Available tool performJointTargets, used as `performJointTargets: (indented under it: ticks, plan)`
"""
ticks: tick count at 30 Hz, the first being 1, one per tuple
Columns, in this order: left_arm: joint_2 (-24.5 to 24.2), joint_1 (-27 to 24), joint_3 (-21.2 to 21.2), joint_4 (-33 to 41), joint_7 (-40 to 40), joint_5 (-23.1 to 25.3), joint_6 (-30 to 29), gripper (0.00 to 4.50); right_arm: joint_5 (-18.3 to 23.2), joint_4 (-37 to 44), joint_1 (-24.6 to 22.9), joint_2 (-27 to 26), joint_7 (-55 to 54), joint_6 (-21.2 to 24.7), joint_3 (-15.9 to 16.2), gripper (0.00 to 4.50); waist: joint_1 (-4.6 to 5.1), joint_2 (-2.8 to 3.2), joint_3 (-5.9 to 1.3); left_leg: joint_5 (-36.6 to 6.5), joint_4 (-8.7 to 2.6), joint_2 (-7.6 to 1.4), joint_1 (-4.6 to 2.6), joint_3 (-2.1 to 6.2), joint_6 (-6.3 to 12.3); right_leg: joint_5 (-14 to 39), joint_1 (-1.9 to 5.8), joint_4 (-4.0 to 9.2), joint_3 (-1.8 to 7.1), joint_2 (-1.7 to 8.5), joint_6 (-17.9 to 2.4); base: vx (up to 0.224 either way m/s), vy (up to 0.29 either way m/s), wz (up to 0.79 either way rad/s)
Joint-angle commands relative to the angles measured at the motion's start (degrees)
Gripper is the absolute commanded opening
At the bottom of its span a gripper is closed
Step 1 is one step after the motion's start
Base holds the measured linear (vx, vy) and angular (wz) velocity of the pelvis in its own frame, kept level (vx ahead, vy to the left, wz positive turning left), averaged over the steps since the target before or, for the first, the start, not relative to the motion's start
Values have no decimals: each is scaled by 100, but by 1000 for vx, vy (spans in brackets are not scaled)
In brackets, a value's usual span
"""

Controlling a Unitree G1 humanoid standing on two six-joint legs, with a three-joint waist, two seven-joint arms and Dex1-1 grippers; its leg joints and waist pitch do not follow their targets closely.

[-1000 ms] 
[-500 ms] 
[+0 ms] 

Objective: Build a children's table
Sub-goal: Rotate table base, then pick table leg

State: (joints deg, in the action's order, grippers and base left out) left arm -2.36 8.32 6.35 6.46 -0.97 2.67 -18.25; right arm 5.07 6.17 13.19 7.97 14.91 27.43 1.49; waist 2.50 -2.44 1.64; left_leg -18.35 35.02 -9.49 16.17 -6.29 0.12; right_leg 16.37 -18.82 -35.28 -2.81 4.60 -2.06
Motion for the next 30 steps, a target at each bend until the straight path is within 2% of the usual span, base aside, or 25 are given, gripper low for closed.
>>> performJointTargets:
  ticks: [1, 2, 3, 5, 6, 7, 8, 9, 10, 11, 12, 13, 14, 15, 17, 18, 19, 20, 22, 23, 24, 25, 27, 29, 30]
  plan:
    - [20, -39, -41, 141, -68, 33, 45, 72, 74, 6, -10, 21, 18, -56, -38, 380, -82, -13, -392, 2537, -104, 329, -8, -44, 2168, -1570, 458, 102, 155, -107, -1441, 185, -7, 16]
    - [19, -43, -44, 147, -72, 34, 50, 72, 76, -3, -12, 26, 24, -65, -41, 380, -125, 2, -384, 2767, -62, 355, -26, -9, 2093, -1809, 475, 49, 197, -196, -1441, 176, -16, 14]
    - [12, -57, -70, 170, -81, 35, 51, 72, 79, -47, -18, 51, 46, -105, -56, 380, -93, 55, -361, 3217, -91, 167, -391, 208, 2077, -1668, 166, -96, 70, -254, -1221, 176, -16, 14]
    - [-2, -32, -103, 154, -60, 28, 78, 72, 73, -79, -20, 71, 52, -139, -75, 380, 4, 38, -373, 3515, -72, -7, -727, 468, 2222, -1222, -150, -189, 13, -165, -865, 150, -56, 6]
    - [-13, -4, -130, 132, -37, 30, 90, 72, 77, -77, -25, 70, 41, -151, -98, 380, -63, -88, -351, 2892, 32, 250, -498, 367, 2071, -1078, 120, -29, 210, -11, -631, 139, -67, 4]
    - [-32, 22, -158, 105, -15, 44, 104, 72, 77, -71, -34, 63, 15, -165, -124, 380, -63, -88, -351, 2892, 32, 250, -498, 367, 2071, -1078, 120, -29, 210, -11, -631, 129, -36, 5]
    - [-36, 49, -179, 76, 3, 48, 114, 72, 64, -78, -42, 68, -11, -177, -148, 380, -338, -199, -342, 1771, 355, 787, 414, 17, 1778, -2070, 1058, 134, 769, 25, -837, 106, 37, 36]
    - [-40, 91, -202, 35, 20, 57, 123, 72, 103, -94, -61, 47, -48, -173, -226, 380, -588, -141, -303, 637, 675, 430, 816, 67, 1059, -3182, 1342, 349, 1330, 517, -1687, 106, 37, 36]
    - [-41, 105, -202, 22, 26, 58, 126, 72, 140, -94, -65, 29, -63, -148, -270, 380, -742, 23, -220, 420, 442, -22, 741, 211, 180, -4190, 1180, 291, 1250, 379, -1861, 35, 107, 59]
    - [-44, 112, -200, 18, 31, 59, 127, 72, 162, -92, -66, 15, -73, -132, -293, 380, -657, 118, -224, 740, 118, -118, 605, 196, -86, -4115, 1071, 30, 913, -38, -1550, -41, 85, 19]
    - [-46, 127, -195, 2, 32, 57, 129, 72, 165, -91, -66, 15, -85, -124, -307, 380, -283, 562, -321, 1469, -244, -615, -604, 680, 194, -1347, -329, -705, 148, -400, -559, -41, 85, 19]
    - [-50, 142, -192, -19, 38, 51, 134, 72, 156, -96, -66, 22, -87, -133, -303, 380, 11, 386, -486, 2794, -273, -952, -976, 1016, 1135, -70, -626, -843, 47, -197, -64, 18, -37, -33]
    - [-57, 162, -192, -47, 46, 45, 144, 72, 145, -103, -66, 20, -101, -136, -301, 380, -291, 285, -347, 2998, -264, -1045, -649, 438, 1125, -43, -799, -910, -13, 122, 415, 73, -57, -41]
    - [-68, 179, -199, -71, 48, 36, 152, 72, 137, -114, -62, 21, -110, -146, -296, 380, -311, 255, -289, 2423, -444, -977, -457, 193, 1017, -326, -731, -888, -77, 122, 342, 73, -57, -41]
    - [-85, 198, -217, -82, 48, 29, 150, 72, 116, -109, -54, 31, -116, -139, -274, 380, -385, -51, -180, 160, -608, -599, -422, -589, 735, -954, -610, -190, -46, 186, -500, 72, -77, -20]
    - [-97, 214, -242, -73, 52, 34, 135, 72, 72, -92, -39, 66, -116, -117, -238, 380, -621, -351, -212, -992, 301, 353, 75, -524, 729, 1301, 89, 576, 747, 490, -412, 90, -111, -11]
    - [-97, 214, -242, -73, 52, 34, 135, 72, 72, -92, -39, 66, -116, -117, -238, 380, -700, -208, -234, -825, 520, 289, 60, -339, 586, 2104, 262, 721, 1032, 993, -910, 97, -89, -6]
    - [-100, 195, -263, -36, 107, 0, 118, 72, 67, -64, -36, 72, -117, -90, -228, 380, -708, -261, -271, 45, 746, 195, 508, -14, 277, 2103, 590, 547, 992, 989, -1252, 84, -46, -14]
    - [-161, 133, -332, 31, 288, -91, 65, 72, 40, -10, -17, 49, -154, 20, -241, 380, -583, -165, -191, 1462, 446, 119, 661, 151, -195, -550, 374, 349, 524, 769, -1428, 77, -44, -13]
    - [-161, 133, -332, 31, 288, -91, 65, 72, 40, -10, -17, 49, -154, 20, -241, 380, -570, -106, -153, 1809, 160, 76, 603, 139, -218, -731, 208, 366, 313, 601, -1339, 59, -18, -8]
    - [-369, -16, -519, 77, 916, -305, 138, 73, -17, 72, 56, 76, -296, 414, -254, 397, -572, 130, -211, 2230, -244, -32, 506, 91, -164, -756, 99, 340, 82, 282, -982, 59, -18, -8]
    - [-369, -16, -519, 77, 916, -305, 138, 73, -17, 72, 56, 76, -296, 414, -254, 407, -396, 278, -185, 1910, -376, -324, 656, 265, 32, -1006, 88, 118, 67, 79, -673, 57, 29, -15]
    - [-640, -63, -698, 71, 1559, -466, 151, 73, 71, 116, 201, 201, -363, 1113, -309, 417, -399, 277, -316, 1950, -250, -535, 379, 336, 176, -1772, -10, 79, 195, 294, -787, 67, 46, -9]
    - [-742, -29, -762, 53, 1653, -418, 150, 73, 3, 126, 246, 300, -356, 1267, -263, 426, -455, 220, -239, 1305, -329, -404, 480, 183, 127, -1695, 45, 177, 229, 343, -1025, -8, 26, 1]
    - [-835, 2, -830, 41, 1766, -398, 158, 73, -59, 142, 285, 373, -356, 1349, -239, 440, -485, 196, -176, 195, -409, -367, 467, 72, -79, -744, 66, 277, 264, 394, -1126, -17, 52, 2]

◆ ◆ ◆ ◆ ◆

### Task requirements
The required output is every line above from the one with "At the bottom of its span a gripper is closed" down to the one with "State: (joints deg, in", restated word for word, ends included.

### Output of the exercise
At the bottom of its span a gripper is closed
Step 1 is one step after the motion's start
Base holds the measured linear (vx, vy) and angular (wz) velocity of the pelvis in its own frame, kept level (vx ahead, vy to the left, wz positive turning left), averaged over the steps since the target before or, for the first, the start, not relative to the motion's start
Values have no decimals: each is scaled by 100, but by 1000 for vx, vy (spans in brackets are not scaled)
In brackets, a value's usual span
"""

Controlling a Unitree G1 humanoid standing on two six-joint legs, with a three-joint waist, two seven-joint arms and Dex1-1 grippers; its leg joints and waist pitch do not follow their targets closely.

[-1000 ms] 
[-500 ms] 
[+0 ms] 

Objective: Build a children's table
Sub-goal: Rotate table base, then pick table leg

State: (joints deg, in the action's order, grippers and base left out) left arm -2.36 8.32 6.35 6.46 -0.97 2.67 -18.25; right arm 5.07 6.17 13.19 7.97 14.91 27.43 1.49; waist 2.50 -2.44 1.64; left_leg -18.35 35.02 -9.49 16.17 -6.29 0.12; right_leg 16.37 -18.82 -35.28 -2.81 4.60 -2.06

The exercise is now complete.